Persistence in computing terms usually means some state that remains within the system after the computer has been restarted. For example, the user rightly expects the file storage to be persistent.

File store

The file store is the main persistence mechanism, although, it is more accurate to refer to the storage medium itself. So, a hard disk drive provides non-volatile storage on which a persistent file system can be built.

Persistence Interface

At the simplest level, an operating system provides the base persistence interface by supporting the creation and update of files.

Commonly, many file-based applications simply read all the data from a file and internalize it for in memory manipulation, before at some point writing out a new external representation of the modified data. Saving a word processing file for example.

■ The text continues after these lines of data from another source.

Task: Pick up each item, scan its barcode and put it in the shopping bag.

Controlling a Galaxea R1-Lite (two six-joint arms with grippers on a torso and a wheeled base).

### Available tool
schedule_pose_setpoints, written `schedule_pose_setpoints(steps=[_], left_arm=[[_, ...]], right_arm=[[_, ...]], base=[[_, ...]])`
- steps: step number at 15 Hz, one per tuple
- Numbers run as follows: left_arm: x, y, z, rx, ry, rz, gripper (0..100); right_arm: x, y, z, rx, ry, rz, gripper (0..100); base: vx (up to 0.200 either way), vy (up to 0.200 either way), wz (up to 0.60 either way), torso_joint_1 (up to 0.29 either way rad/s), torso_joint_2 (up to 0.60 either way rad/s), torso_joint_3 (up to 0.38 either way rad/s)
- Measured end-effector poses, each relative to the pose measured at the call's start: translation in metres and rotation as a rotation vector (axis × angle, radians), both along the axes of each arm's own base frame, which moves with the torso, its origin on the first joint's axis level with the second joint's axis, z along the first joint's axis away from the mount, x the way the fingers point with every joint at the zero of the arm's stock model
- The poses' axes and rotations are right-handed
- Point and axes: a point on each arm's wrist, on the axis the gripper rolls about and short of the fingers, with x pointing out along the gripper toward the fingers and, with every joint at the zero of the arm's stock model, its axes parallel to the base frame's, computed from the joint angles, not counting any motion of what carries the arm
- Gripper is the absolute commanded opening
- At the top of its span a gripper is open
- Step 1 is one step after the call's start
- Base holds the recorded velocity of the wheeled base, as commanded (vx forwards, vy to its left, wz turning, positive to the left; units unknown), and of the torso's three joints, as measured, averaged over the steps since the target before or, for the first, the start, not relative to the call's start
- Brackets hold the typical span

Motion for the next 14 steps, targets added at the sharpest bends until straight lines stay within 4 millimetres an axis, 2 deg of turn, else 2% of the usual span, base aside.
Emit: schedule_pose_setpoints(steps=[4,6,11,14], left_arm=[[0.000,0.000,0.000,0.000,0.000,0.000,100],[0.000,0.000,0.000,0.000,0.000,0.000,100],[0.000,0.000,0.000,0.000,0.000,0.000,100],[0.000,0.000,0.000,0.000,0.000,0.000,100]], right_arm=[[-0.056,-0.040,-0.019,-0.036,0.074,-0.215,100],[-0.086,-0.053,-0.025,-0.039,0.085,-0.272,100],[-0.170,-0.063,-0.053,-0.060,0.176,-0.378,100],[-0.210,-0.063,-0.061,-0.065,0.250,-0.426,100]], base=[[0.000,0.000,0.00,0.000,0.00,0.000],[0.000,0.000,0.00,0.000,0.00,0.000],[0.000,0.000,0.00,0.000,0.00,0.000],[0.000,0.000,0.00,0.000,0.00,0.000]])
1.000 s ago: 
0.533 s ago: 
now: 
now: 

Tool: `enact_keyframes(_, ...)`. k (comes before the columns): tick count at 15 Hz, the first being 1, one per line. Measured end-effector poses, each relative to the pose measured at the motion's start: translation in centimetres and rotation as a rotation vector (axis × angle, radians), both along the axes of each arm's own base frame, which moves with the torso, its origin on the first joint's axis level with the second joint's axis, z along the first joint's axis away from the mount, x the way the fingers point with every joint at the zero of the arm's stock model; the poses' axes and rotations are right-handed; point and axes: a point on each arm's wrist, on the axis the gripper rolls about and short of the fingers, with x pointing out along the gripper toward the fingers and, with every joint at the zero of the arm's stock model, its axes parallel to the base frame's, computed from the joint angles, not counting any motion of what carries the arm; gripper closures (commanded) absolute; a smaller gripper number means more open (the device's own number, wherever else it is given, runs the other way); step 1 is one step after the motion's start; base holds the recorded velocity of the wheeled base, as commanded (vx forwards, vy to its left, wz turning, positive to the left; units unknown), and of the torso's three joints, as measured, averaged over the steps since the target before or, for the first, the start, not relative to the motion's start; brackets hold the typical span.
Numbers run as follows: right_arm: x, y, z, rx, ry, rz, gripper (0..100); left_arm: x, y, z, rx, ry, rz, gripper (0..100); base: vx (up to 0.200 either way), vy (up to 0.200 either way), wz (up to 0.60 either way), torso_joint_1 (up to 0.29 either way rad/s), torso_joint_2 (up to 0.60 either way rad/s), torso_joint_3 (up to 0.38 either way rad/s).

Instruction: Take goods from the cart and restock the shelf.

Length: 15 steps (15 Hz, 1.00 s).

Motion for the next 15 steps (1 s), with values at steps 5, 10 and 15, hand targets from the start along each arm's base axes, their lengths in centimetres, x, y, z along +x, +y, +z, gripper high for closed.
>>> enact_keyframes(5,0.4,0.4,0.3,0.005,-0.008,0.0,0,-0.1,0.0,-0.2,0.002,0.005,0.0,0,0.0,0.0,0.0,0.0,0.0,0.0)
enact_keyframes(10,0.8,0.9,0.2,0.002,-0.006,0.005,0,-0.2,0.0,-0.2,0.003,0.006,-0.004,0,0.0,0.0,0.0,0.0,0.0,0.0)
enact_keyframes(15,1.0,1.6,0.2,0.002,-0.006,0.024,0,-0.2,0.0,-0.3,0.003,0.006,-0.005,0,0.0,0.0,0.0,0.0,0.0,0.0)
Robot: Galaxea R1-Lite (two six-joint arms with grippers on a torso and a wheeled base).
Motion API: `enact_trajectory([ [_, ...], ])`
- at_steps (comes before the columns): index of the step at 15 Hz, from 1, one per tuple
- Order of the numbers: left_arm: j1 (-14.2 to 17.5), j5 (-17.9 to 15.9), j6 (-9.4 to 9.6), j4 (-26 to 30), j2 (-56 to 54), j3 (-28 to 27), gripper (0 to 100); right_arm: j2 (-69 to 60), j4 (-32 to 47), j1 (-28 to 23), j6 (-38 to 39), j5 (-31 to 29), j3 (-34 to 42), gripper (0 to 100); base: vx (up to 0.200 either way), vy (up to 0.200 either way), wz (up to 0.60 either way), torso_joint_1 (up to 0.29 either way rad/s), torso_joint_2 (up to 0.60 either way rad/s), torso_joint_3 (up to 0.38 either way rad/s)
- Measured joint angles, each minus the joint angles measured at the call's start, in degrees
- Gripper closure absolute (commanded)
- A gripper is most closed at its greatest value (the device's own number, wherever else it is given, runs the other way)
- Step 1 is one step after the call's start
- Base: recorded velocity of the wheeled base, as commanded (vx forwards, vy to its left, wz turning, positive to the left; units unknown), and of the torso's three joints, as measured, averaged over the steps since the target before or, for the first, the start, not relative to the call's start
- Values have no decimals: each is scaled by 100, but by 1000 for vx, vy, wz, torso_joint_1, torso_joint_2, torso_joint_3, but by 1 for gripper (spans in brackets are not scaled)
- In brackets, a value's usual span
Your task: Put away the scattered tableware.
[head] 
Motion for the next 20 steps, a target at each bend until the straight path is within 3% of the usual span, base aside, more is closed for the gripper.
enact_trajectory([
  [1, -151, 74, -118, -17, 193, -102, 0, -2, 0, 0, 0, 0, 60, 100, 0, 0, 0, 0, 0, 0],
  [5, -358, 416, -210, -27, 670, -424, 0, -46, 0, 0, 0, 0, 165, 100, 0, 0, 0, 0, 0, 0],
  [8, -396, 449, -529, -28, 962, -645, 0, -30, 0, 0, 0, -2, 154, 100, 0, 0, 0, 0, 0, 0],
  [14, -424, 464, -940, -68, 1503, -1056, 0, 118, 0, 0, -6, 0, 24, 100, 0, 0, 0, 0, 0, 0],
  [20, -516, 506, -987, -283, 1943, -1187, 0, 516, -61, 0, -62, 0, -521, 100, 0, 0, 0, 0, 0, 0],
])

This approach tho' is not sufficient in a world where an application may need to process many megabytes of data. For these applications a finer granularity of data access is required which is where databases fit in, providing efficient and scalable access to the data contained.

IStore

Although the Cut The Crap IStore implementations were designed to support the Generic Persistence Object Model the fundamental functionality they provide can be used for more general purposes.

Here is the interface:

public interface IStore {
  public PSOutputStream allocStream();
  public PSInputStream getStream(int streamID);
  public void freeStream(int streamID);
  public PSOutputStream reallocStream(int streamID);
}
public interface PSOutputStream extends OutputStream {
  public int commit(); // returns streamID
}

PSOutputStream implements the standard OutputStream and PSInputStream the standard InputStream. They can be compared with FileOutputStream and FileInputStream with the important addition of the commit method on the PSOutputStream allowing the subsequent retrieval of the PSInputStream.